**DATA BLOCK:**
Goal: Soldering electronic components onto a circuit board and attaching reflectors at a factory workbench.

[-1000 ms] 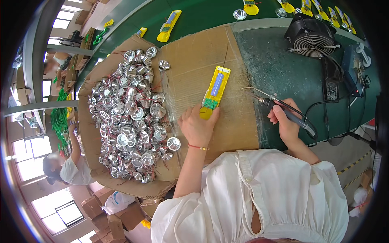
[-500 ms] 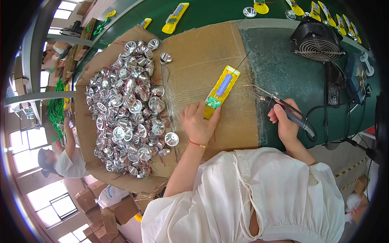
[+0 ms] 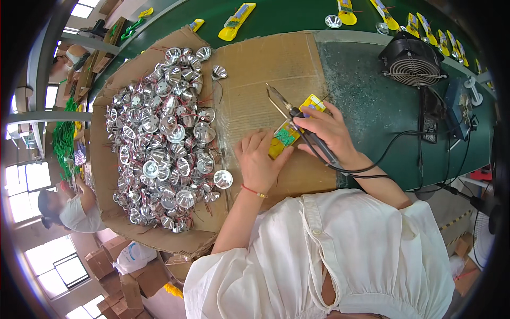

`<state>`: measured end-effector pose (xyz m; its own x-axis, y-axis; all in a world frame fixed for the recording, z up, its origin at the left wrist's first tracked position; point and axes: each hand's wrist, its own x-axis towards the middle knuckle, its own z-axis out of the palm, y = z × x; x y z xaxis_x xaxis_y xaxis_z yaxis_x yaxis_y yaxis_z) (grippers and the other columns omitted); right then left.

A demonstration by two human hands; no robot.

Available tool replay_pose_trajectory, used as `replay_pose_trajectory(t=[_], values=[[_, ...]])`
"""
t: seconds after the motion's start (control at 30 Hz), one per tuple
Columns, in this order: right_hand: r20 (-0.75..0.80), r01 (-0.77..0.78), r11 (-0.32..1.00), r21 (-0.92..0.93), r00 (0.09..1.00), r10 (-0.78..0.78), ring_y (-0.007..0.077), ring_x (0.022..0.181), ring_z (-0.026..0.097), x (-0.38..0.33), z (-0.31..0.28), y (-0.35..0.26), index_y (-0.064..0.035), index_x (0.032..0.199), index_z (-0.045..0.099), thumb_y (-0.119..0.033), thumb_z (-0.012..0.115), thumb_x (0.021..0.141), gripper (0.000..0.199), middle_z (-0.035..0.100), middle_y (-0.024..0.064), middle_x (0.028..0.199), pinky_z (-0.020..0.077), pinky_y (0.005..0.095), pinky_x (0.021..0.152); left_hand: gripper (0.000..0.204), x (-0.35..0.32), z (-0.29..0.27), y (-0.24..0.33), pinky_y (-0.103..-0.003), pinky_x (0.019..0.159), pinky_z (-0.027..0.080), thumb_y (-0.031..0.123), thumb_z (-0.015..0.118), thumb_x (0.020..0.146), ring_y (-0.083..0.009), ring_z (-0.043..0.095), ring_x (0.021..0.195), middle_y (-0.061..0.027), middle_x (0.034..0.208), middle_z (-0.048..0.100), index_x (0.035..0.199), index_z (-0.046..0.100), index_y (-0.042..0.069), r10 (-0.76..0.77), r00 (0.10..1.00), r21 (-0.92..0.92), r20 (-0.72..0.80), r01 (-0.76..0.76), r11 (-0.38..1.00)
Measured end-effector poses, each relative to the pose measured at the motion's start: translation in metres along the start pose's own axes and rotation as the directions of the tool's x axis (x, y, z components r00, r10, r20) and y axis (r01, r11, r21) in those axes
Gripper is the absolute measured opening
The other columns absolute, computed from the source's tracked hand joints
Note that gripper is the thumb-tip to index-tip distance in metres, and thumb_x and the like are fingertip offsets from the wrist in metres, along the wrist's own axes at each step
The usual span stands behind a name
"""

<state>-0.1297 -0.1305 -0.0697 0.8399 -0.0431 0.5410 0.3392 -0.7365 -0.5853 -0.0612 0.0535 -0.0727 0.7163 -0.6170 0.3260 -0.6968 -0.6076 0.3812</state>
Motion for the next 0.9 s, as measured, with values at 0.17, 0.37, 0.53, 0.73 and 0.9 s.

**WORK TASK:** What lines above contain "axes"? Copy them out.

**PROBLEM SOLUTION:**
`<state>`: measured end-effector pose (xyz m; its own x-axis, y-axis; all in a world frame fixed for the recording, z up, its origin at the left wrist's first tracked position; point and axes: each hand's wrist, its own x-axis towards the middle knuckle, its own z-axis out of the palm, y = z × x; x y z xaxis_x xaxis_y xaxis_z yaxis_x yaxis_y yaxis_z) (grippers and the other columns omitted); right then left.
Measured end-effector poses, each relative to the pose measured at the motion's start: translation in metres along the start pose's own axes and rotation as the directions of the tool's x axis (x, y, z components r00, r10, r20) and y axis (r01, r11, r21) in those axes
Note that gripper is the thumb-tip to index-tip distance in metres, and thumb_x and the like are fingertip offsets from the wrist in metres, along the wrist's own axes at each step

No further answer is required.